Windows enfrenta una nueva etapa de transformación luego de que el crecimiento de alternativas como SteamOS y Linux, impulsadas por Valve, presionara a Microsoft para optimizar su sistema operativo, especialmente en el terreno de los videojuegos.
Durante años, Windows fue la opción dominante para la mayoría de usuarios, pero recientes críticas sobre su rendimiento, estabilidad y actualizaciones han llevado a muchos jugadores a considerar plataformas alternativas más eficientes.
Windows busca recuperar terreno frente a Valve
Según reportes recientes, Microsoft trabaja en una estrategia interna llamada Windows K2, una serie de mejoras enfocadas en reducir la ventaja que SteamOS ha ganado gracias al trabajo de Valve con tecnologías como Proton.
El objetivo no sería crear un sistema nuevo, sino perfeccionar la experiencia general para que Windows siga siendo la opción preferida para gamers y usuarios comunes.
Entre los cambios previstos destacan mejoras en el rendimiento de videojuegos, un explorador de archivos más veloz, un menú de inicio rediseñado y una experiencia menos saturada por búsquedas web innecesarias.
Más estable y menos invasivo
Uno de los puntos más criticados por los usuarios ha sido el manejo de actualizaciones.

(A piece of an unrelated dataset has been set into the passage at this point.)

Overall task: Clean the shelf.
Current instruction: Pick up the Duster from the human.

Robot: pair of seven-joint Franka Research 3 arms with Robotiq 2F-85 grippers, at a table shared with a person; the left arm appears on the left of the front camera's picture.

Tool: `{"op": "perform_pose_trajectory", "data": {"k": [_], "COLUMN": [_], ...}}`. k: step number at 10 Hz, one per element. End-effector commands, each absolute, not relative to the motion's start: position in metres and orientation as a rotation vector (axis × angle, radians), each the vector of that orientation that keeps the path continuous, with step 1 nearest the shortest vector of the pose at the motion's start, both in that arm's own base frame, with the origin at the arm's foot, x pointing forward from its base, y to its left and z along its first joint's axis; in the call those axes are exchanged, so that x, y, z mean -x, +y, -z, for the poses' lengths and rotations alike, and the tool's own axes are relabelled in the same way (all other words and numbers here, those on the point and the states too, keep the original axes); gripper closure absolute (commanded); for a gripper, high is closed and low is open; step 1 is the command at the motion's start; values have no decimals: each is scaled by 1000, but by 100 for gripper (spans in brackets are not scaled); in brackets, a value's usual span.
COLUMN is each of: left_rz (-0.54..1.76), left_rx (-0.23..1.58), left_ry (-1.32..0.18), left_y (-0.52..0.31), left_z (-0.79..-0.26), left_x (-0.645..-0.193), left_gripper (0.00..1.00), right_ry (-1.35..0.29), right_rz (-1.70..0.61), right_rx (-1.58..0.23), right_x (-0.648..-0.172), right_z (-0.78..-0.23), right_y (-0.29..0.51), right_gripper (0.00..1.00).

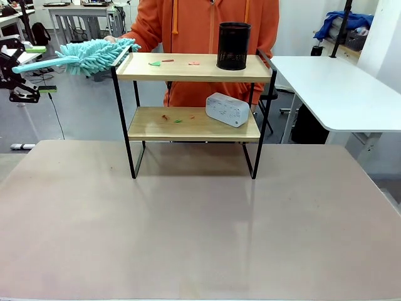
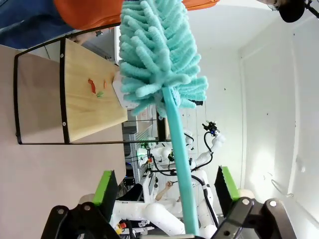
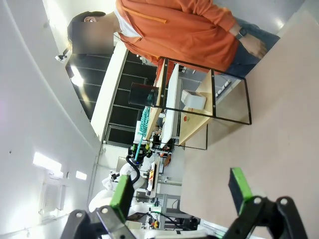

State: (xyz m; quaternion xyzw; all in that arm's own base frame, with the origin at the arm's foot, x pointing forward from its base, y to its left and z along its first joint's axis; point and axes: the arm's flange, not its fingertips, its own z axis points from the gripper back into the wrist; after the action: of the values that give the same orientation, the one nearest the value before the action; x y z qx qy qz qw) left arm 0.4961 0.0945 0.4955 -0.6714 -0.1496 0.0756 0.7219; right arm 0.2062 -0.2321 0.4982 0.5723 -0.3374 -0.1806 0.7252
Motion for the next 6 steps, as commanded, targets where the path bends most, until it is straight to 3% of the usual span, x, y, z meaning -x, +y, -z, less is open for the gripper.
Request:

Microsoft buscaría limitar reinicios obligatorios a una vez por mes y ofrecer mayor libertad para pausar actualizaciones.
Además, se pretende evitar instalaciones inoportunas de controladores de audio o gráficos, uno de los problemas más frustrantes para jugadores.
Estas modificaciones se implementarían de forma gradual en los próximos meses, mientras Microsoft intenta cerrar la brecha con SteamOS en aproximadamente dos años.
La competencia con Valve está obligando a Microsoft a reaccionar. Y para millones de usuarios, esto podría traducirse en un Windows más rápido, más estable y mucho mejor preparado para el futuro del gaming.